◆ TASK DETAILS ◆
Each line below is to be written out in full, exactly as shown.

◆ RECORDED DATA ◆
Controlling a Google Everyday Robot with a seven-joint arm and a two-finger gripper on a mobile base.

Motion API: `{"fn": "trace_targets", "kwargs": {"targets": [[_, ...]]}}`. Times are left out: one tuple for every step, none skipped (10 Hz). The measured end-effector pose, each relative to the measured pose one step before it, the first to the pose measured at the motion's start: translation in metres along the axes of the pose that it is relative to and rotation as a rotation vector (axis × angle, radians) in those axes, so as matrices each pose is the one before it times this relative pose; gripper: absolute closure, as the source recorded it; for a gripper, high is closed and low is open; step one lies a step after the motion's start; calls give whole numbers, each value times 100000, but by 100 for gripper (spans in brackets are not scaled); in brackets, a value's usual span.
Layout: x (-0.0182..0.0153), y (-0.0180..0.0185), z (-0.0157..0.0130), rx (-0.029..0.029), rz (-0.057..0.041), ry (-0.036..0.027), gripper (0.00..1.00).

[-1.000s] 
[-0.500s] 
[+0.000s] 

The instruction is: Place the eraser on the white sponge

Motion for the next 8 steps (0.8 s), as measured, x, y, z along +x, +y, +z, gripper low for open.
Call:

◆ RESPONSE TO THIS TASK ◆
Controlling a Google Everyday Robot with a seven-joint arm and a two-finger gripper on a mobile base.

Motion API: `{"fn": "trace_targets", "kwargs": {"targets": [[_, ...]]}}`. Times are left out: one tuple for every step, none skipped (10 Hz). The measured end-effector pose, each relative to the measured pose one step before it, the first to the pose measured at the motion's start: translation in metres along the axes of the pose that it is relative to and rotation as a rotation vector (axis × angle, radians) in those axes, so as matrices each pose is the one before it times this relative pose; gripper: absolute closure, as the source recorded it; for a gripper, high is closed and low is open; step one lies a step after the motion's start; calls give whole numbers, each value times 100000, but by 100 for gripper (spans in brackets are not scaled); in brackets, a value's usual span.
Layout: x (-0.0182..0.0153), y (-0.0180..0.0185), z (-0.0157..0.0130), rx (-0.029..0.029), rz (-0.057..0.041), ry (-0.036..0.027), gripper (0.00..1.00).

[-1.000s] 
[-0.500s] 
[+0.000s] 

The instruction is: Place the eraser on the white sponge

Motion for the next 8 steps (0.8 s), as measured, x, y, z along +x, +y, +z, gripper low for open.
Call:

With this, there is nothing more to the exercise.